- Interactive map of Res Ipsa Cafe

Restaurant information
- Owners: Mark Corpus Mark Capriotti Tyler Akin
- Location: Philadelphia, PA, 19103, United States
- Coordinates: 39°57′03″N 75°10′42″W﻿ / ﻿39.9509°N 75.1784°W

= Res Ipsa (restaurant) =

Restaurant and cafe in Philadelphia

Res Ipsa Cafe was a restaurant and café located in the Rittenhouse Square neighborhood of Philadelphia. It was a collaboration between the owners of Philadelphia cafe chain ReAnimator Coffee and Tyler Akin, a chef and the owner of Philadelphia restaurant Stock.

During the day, Res Ipsa Cafe served coffee and light food, but after 5:30 served a dinner menu with primarily Sicilian-inspired dishes.

==History==
Res Ipsa's storefront was previously occupied by the kitchen of an adjacent restaurant. When the owners of ReAnimator Coffee. Mark Corpus and Mark Capriotti, were shown the space by a broker, they determined a coffee shop would not produce enough income to justify the rent. They contacted the owner and chef of Philadelphia restaurant Stock to work with them to produce substantial dinner menus to serve in the evening. Construction to turn the storefront into a functional restaurant began in 2016, and the restaurant opened later that year. The restaurant was an “all-day [café]” similar to Dimes in New York City, switching from casual fare during the day to a more formal dinner menu and atmosphere at night.

The restaurant was adversely impacted by the COVID-19 pandemic. It did not have the capacity to add outdoor seating, and its pasta did not travel well, meaning it could not make up lost in-person income with money from deliveries. Ultimately, the restaurant closed due to the pandemic. The restaurant was replaced by a location of the bakery Lost Bread Co. After the closure, Michael Vincent Ferreri, the restaurant's former executive chef, reopened South Philadelphia restaurant Irwin's. The reopened Irwin's has been referred to as "a resurrection of Res Ipsa".

The restaurant's name came from an abbreviation of the Latin res ipsa loquitur, meaning "the thing speaks for itself".

===Lawsuit===
The restaurant was sued in August 2017 by Res Ipsa, an Atlanta-based clothing and accessories company, for trademark infringement. The similarity in name led to the Atlanta company accidentally receiving praise for sandwiches it did not serve on social media.

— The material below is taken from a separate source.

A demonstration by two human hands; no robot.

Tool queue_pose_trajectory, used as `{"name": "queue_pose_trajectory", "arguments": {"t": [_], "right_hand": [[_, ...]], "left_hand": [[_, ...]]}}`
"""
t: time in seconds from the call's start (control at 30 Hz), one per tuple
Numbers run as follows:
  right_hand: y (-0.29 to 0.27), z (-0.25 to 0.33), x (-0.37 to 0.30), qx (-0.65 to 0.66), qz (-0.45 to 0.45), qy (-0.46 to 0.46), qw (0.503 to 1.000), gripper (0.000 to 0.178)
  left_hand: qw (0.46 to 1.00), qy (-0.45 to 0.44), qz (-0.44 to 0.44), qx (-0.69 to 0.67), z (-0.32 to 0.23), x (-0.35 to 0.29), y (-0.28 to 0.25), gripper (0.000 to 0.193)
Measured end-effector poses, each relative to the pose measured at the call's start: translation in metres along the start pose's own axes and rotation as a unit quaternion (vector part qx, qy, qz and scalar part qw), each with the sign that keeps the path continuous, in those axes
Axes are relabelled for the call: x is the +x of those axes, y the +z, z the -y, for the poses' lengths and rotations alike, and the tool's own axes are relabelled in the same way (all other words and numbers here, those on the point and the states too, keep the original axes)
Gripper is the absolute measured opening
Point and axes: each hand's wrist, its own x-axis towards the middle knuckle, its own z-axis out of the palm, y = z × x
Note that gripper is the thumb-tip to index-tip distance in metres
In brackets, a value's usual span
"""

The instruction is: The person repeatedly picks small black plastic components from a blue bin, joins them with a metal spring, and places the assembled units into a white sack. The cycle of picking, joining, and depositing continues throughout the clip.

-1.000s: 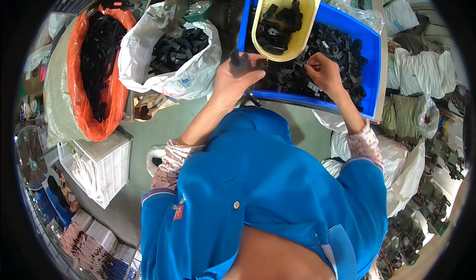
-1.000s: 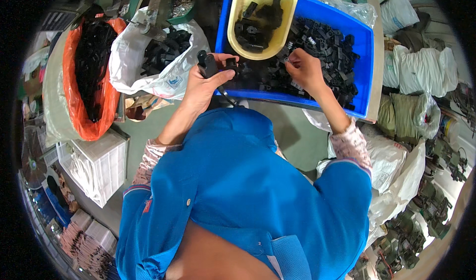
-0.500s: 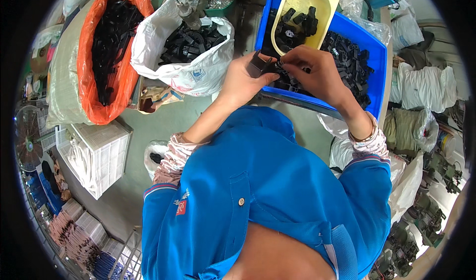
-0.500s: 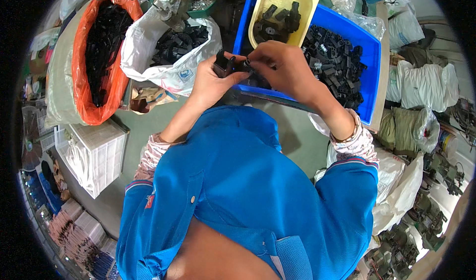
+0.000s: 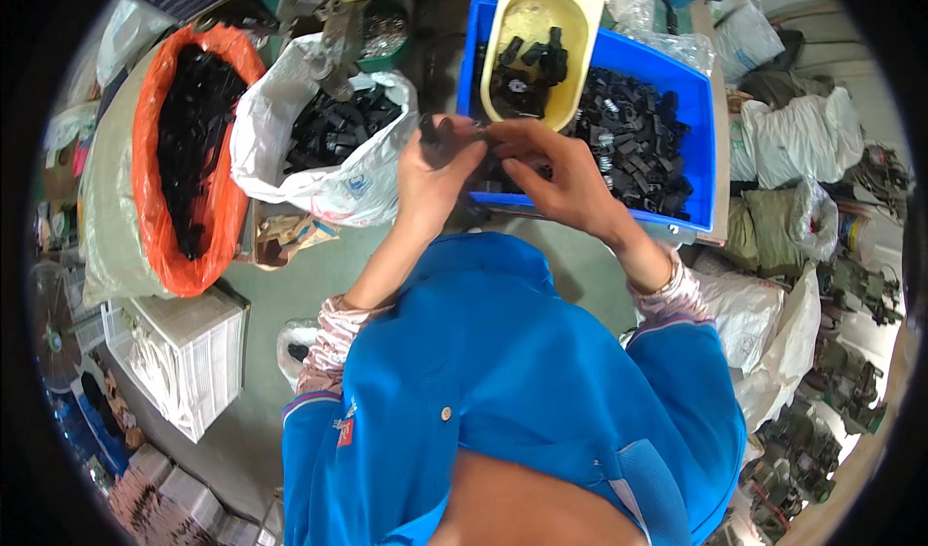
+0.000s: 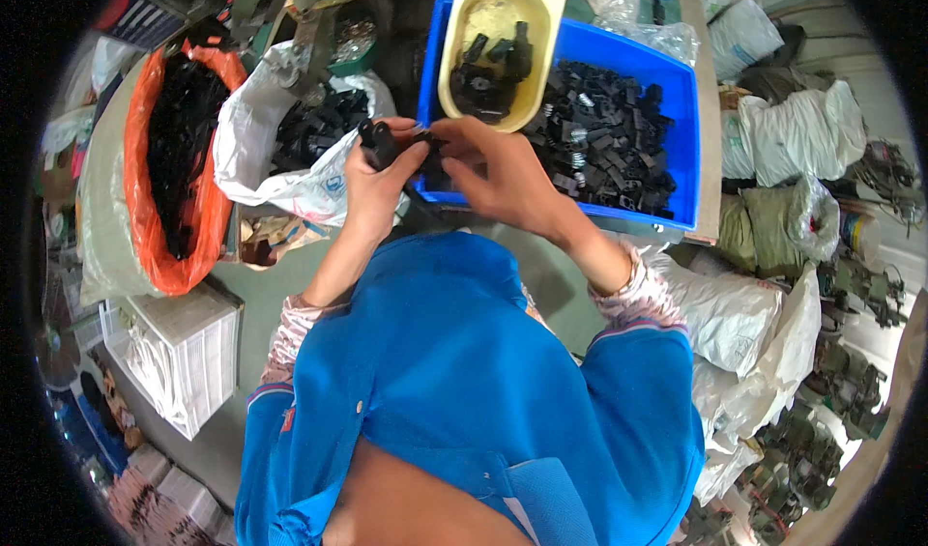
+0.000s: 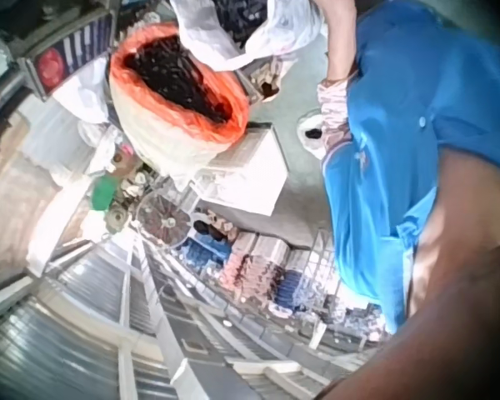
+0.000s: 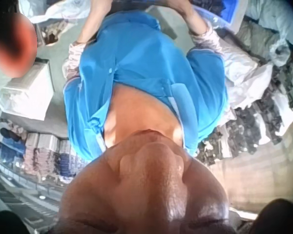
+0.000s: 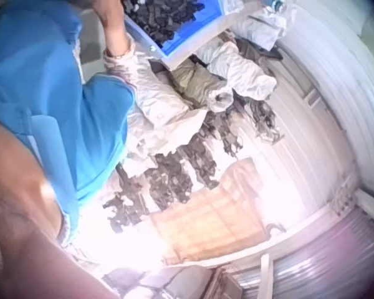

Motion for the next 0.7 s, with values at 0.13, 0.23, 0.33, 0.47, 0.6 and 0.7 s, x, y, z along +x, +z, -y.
{"name": "queue_pose_trajectory", "arguments": {"t": [0.13,0.23,0.33,0.47,0.6,0.7], "right_hand": [[0.027,0.000,-0.008,-0.034,-0.130,-0.046,0.990,0.044],[0.044,-0.013,-0.009,-0.063,-0.187,-0.072,0.978,0.040],[0.046,-0.018,-0.006,-0.092,-0.190,-0.070,0.975,0.038],[0.048,-0.036,-0.006,0.068,-0.187,-0.004,0.980,0.033],[0.032,-0.043,0.001,0.312,-0.130,0.091,0.937,0.033],[0.032,-0.042,0.003,0.359,-0.100,0.077,0.925,0.033]], "left_hand": [[0.996,-0.005,-0.031,-0.085,0.005,0.004,0.010,0.027],[0.988,-0.015,-0.056,-0.141,0.007,0.007,0.015,0.024],[0.989,-0.016,-0.069,-0.126,0.014,0.009,0.011,0.019],[0.976,-0.083,-0.038,-0.200,0.012,0.008,0.000,0.017],[0.988,-0.074,-0.038,-0.133,0.009,0.008,-0.015,0.014],[0.997,-0.015,-0.030,-0.072,0.005,0.006,-0.020,0.009]]}}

After formally switching the name of the restaurant to "Res Ipsa Cafe" the case was dismissed.

==Food and aesthetic==
During the day, Res Ipsa Cafe served ReAnimator coffee, and a simple breakfast menu including sandwiches and yogurt parfait. The Sicilian dinner menu was primarily seafood and pasta-focused. Michael Vincent Ferreri, the executive chef, drew from his professional experience at Italian restaurant Zeppoli and from his family's history — his great-grandparents emigrated from Sicily to the United States — to create the menu. The dinner menu was served only Wednesday through Sunday, but the cafe was open seven days a week. The restaurant received praise for its salads. As is typical for restaurants in Philadelphia, the restaurant was BYOB.

The restaurant's agrodolce chicken was inspired by Ferreri's upbringing in Rochester and cooking Sicilian recipes with relatives. Bon Appétit included the restaurant on its 2017 list of the best restaurants in the United States. Alex Delany, of Bon Appétit, recommended ordering multiple half-portions of the pasta to would-be patrons.

==Reception==

Jason Sheehan, writing for Philadelphia Magazine, gave the restaurant three out of four stars, in part to prevent the restaurant from being overwhelmed by "...a flood of tourists or culinary day-trippers". Condé Nast Traveler said Res Ipsa offers a "nice respite from the bustle of Center City". A review from The Infatuation praised the quality and variety of pasta.

Several publications highlighted the restaurant's breakfast sandwich.